* **TASK ITEM**
Give back all of the data exactly as written.

* **DATASET SECTION**
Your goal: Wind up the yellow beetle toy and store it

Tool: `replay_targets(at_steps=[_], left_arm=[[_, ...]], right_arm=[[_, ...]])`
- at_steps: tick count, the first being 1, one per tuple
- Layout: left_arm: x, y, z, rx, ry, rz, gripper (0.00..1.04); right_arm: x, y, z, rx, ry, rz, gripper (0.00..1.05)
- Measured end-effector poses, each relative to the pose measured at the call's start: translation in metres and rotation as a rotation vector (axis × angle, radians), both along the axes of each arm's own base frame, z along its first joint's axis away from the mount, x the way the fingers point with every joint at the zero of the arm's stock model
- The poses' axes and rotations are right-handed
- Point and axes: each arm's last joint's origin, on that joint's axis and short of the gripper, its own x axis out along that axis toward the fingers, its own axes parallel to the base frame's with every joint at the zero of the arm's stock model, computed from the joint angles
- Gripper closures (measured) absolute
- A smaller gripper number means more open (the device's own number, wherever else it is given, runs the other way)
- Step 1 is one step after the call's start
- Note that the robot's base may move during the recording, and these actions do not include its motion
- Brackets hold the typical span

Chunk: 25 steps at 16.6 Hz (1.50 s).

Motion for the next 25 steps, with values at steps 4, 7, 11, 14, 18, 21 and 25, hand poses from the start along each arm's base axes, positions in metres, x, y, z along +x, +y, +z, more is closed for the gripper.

* **SOLUTION FOR THIS PROBLEM**
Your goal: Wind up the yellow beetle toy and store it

Tool: `replay_targets(at_steps=[_], left_arm=[[_, ...]], right_arm=[[_, ...]])`
- at_steps: tick count, the first being 1, one per tuple
- Layout: left_arm: x, y, z, rx, ry, rz, gripper (0.00..1.04); right_arm: x, y, z, rx, ry, rz, gripper (0.00..1.05)
- Measured end-effector poses, each relative to the pose measured at the call's start: translation in metres and rotation as a rotation vector (axis × angle, radians), both along the axes of each arm's own base frame, z along its first joint's axis away from the mount, x the way the fingers point with every joint at the zero of the arm's stock model
- The poses' axes and rotations are right-handed
- Point and axes: each arm's last joint's origin, on that joint's axis and short of the gripper, its own x axis out along that axis toward the fingers, its own axes parallel to the base frame's with every joint at the zero of the arm's stock model, computed from the joint angles
- Gripper closures (measured) absolute
- A smaller gripper number means more open (the device's own number, wherever else it is given, runs the other way)
- Step 1 is one step after the call's start
- Note that the robot's base may move during the recording, and these actions do not include its motion
- Brackets hold the typical span

Chunk: 25 steps at 16.6 Hz (1.50 s).

Motion for the next 25 steps, with values at steps 4, 7, 11, 14, 18, 21 and 25, hand poses from the start along each arm's base axes, positions in metres, x, y, z along +x, +y, +z, more is closed for the gripper.

Nothing further is required of this output.